No es igual ser mujer que ser hombre, ni lo es tener hijos o no tenerlos; ser joven o anciano; madre que padre; estar casado que no estarlo, y podríamos continuar poniendo ejemplos, que ratificarían la afirmación de que todos somos y vivimos de manera diferente. Esta es la riqueza de la sociedad, cada persona es única, somos un «modelo exclusivo», con nuestras fortalezas y también con nuestras debilidades y limitaciones, que podemos compensar con las capacidades y fortalezas de los otros, porque entre todos nos complementamos y enriquecemos.

Por ello resulta necesario abordar las desigualdades, no desde el enfrentamiento entre «igualdad-desigualdad», que son términos excluyentes, sino como «igualdad-diferencia», que son términos compatibles: somos a la vez iguales y diferentes.

Un estudio de la Unidad de Investigación de Acción Familiar con el título ¿Existe penalización por maternidad? Mujeres y mercado laboral en España desde una perspectiva de familia muestra algunas de estas diferencias y desigualdades que se manifiestan, por ejemplo, en el hecho de que nacen más hombres que mujeres, o que la esperanza de vida en el momento del nacimiento en ellas está 5,5 años por encima de la de los hombres; y las tasas de mortalidad, también son diferentes, 1,4 años más en el caso de los hombres y lo mismo ocurre en la mortalidad infantil, casi un punto más elevada entre ellos. Y podríamos continuar poniendo ejemplos que muestran diferencias significativas entre hombres y mujeres, unas favorables para ellos y otras para ellas.

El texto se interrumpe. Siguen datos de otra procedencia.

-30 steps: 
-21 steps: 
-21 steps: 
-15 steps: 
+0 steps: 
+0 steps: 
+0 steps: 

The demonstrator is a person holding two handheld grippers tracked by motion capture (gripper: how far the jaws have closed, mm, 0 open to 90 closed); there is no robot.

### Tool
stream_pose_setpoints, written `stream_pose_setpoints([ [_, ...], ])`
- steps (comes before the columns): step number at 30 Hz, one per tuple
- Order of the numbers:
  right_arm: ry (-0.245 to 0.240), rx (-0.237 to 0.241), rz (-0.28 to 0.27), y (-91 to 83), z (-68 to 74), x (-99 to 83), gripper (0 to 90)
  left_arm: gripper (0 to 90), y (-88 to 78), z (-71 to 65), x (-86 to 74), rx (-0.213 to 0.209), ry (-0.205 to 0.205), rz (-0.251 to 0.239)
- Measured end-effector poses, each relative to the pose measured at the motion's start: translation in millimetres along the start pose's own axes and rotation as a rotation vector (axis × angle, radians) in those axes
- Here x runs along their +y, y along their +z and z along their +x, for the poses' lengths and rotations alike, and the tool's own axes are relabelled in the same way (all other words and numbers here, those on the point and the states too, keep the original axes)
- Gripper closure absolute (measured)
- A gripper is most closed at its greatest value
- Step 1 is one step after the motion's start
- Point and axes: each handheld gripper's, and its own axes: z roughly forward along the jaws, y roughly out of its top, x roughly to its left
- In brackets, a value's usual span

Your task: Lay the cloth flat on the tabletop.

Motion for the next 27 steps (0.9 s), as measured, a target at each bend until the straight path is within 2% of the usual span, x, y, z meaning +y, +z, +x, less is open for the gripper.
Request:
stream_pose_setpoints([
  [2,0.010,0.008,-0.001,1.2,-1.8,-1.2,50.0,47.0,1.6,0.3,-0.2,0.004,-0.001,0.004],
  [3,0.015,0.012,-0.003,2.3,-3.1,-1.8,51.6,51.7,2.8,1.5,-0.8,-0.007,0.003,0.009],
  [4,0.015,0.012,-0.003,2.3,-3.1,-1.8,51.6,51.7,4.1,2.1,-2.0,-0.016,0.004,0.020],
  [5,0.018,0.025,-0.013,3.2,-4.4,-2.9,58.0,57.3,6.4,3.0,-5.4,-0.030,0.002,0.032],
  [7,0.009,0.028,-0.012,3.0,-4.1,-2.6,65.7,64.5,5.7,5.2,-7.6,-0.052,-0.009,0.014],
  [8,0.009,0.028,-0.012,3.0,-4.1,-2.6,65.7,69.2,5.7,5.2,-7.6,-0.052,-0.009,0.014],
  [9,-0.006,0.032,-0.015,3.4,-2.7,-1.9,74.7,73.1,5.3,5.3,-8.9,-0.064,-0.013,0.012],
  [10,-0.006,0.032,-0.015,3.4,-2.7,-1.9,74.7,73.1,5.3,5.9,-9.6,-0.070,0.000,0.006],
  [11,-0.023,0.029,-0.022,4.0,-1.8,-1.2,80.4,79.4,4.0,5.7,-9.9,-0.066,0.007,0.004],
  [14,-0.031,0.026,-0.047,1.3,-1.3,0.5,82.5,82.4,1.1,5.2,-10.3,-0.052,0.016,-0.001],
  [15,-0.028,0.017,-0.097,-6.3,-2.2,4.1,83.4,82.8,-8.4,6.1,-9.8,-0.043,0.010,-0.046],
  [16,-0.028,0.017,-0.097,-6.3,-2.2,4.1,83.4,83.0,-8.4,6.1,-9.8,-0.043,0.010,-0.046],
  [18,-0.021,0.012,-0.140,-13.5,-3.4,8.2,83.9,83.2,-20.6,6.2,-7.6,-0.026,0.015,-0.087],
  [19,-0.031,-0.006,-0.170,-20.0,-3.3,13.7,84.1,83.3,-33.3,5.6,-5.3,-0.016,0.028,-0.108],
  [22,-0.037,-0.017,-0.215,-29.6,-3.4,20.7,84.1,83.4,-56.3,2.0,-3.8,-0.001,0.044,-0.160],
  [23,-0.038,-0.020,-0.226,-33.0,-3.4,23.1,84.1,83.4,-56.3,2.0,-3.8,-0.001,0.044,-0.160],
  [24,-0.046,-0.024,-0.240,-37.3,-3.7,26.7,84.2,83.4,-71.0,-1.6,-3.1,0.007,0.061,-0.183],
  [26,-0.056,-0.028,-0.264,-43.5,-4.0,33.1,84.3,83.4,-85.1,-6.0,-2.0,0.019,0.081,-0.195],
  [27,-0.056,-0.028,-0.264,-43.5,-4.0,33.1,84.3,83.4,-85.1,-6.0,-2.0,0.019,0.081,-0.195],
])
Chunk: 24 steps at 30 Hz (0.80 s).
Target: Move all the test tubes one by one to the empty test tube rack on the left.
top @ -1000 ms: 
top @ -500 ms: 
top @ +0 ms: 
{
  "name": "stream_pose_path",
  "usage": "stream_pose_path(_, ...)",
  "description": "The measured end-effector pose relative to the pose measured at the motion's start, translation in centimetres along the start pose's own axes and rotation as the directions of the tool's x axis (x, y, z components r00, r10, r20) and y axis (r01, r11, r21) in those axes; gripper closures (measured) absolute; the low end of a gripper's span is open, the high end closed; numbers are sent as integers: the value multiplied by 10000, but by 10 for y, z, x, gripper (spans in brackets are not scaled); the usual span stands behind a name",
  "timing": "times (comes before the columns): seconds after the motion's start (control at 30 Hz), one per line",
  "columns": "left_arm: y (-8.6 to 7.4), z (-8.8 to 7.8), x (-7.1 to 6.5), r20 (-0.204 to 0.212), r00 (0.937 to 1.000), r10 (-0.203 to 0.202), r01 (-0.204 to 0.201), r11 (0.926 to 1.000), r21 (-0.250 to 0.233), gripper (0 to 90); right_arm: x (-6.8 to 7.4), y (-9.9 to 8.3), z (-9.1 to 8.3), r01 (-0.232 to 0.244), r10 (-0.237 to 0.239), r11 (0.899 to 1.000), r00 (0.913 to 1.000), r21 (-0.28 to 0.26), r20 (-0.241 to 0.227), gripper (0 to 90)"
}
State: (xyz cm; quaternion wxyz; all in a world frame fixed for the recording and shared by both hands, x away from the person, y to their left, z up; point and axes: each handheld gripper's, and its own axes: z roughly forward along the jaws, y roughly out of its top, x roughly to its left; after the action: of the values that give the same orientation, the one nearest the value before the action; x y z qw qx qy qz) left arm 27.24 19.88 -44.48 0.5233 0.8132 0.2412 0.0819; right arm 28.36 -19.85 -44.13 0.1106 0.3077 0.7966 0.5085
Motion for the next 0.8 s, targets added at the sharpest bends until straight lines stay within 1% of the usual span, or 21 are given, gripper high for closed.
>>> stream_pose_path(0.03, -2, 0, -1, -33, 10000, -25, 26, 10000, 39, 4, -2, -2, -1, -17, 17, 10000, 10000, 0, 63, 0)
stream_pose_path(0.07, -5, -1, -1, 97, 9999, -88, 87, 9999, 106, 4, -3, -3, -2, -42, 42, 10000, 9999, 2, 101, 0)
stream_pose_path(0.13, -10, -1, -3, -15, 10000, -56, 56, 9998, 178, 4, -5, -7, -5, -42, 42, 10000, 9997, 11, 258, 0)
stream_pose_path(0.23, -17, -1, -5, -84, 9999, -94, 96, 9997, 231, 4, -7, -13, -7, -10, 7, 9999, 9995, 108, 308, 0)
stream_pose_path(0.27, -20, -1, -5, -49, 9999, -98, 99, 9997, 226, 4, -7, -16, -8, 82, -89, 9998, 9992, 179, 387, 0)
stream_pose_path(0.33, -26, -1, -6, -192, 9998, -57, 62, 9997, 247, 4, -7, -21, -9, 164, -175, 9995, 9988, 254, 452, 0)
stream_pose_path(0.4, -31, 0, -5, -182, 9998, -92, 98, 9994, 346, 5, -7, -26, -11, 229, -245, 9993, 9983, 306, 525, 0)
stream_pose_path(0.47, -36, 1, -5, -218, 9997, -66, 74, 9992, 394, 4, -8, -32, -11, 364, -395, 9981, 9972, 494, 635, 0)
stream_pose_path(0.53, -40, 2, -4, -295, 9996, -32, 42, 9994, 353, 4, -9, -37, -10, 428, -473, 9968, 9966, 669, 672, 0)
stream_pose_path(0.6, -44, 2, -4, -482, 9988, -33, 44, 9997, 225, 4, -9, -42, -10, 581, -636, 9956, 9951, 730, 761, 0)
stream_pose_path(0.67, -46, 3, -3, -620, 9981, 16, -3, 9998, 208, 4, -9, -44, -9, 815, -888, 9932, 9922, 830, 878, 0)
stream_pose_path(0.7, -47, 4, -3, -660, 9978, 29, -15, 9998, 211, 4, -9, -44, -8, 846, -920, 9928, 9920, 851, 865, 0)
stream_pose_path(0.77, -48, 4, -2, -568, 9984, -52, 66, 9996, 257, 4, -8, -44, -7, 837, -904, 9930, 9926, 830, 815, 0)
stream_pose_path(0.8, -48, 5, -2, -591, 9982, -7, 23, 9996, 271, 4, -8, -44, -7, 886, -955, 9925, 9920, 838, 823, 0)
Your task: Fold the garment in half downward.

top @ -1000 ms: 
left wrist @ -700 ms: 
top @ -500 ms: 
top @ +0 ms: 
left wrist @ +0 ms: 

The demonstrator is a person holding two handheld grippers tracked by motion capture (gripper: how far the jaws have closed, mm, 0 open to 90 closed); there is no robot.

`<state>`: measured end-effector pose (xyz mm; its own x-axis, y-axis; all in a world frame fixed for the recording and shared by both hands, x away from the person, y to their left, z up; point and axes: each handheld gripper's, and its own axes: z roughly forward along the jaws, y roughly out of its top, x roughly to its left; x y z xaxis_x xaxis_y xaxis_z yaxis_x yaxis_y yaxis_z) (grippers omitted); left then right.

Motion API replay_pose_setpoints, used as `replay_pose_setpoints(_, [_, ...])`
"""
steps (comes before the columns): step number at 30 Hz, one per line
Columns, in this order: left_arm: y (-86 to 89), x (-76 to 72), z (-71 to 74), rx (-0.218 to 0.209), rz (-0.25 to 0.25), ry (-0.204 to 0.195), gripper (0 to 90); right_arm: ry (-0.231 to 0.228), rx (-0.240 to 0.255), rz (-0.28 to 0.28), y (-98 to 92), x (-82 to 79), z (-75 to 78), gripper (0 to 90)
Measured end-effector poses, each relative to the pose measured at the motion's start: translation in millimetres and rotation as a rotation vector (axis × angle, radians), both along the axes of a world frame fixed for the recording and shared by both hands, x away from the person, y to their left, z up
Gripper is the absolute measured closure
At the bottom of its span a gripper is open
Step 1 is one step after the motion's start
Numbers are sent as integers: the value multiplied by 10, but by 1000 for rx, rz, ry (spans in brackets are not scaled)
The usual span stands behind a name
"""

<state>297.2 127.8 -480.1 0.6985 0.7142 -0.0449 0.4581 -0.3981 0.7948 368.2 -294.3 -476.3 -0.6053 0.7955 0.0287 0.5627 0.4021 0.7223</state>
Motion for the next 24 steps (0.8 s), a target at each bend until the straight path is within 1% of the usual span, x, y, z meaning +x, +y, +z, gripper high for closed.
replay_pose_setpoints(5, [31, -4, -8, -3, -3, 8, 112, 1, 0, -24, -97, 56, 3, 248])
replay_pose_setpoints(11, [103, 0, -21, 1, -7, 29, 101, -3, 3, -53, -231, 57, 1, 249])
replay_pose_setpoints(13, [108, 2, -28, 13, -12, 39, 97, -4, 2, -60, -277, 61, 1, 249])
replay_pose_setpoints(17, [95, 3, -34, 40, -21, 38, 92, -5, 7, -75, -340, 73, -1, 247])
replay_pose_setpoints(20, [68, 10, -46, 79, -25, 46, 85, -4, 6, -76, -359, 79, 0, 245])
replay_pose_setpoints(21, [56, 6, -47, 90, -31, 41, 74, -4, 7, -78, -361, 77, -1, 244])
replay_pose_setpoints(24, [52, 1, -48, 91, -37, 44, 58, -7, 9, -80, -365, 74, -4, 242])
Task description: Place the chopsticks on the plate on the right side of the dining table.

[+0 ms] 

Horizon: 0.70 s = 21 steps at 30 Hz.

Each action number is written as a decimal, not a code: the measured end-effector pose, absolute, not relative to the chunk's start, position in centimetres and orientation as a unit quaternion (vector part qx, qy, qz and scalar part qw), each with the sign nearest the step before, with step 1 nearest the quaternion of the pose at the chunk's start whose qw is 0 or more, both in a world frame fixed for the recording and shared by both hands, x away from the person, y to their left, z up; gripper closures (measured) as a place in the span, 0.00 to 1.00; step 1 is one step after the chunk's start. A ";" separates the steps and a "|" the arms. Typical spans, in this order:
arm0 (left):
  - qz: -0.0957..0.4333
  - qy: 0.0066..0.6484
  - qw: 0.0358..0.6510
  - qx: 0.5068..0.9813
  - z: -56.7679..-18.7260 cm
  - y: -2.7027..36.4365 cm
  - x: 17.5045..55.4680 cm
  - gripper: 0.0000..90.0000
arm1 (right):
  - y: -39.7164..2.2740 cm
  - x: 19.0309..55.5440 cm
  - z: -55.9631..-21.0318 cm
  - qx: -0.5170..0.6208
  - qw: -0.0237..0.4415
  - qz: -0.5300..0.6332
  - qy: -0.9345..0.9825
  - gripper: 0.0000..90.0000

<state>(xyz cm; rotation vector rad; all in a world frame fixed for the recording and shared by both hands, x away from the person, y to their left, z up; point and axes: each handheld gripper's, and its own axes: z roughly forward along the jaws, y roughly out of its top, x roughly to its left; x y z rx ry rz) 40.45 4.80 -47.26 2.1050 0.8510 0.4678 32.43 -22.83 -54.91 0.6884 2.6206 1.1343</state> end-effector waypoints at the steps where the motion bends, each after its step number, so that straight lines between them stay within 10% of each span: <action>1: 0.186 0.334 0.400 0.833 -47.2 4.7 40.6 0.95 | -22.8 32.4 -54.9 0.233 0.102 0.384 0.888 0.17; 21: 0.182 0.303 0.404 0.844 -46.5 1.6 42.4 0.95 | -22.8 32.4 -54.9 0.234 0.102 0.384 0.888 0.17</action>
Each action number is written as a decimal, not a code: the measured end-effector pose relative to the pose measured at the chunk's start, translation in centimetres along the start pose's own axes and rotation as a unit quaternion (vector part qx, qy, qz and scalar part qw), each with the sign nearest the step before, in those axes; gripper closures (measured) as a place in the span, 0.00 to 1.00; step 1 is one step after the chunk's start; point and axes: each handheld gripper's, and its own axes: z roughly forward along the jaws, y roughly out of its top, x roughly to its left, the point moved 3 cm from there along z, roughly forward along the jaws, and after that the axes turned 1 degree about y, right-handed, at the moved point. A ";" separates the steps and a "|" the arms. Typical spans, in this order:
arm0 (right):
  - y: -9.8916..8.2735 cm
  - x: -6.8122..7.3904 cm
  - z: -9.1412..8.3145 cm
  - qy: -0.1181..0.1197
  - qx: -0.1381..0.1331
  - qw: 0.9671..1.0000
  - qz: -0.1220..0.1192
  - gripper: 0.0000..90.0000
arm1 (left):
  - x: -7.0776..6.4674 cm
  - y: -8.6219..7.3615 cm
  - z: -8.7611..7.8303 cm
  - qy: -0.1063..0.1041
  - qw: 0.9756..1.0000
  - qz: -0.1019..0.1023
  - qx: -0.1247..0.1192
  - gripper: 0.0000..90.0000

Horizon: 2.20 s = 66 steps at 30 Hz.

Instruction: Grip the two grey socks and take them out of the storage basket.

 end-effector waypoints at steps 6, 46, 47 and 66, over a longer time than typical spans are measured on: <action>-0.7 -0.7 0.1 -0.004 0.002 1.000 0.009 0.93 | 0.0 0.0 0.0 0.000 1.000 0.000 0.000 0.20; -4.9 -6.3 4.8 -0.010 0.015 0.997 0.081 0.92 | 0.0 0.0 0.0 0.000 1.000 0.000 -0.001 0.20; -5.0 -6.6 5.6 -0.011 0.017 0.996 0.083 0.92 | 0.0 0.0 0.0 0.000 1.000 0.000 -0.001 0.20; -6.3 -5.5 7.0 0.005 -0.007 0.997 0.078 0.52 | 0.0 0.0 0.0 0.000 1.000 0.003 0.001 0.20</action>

Pero el estudio también señala que algunas de estas desigualdades pueden y deben ser eliminadas, especialmente cuando tienen su origen en ciertos comportamientos que perjudican gravemente a las personas que los padecen porque tienen origen en discriminaciones originadas por el simple hecho de ser hombre o ser mujer —más frecuentes en este segundo caso— y se centra especialmente en la maternidad como variable explicativa de algunas de estas diferencias.

A través de un análisis empírico sólido y riguroso, utilizando los datos de la Agencia Tributaria y de la Muestra Continua de Vida Laboral, detecta importantes diferencias, no sólo entre hombres y mujeres, sino entre mujeres, demostrando que éstas, cuando tienen hijos, presentan mayores desventajas en el mercado laboral que las que no los tienen. Es decir, deja patente que las mujeres españolas sufren una «penalización por maternidad» que se traduce tanto en un comportamiento diferenciado en sus incrementos salariales —menores aumentos salariales en el caso de las madres— como en una mayor probabilidad de que éstas entren en desempleo.

Es decir, las mujeres españolas se enfrentan a una doble discriminación, por el hecho de ser mujer y también por el hecho de ser madre. Una sociedad desarrollada, que tiene entre sus objetivos prioritarios el logro de la igualdad entre hombres y mujeres, debe conocer esta realidad y reconocer la necesidad de proteger ciertas diferencias o más bien desigualdades, que tienen su origen en la maternidad. Proteger las diferencias que tienen su origen en la maternidad es un reto para las políticas de igualdad, especialmente las desarrolladas desde el ámbito público, y también para toda la sociedad en general para el siglo XXI.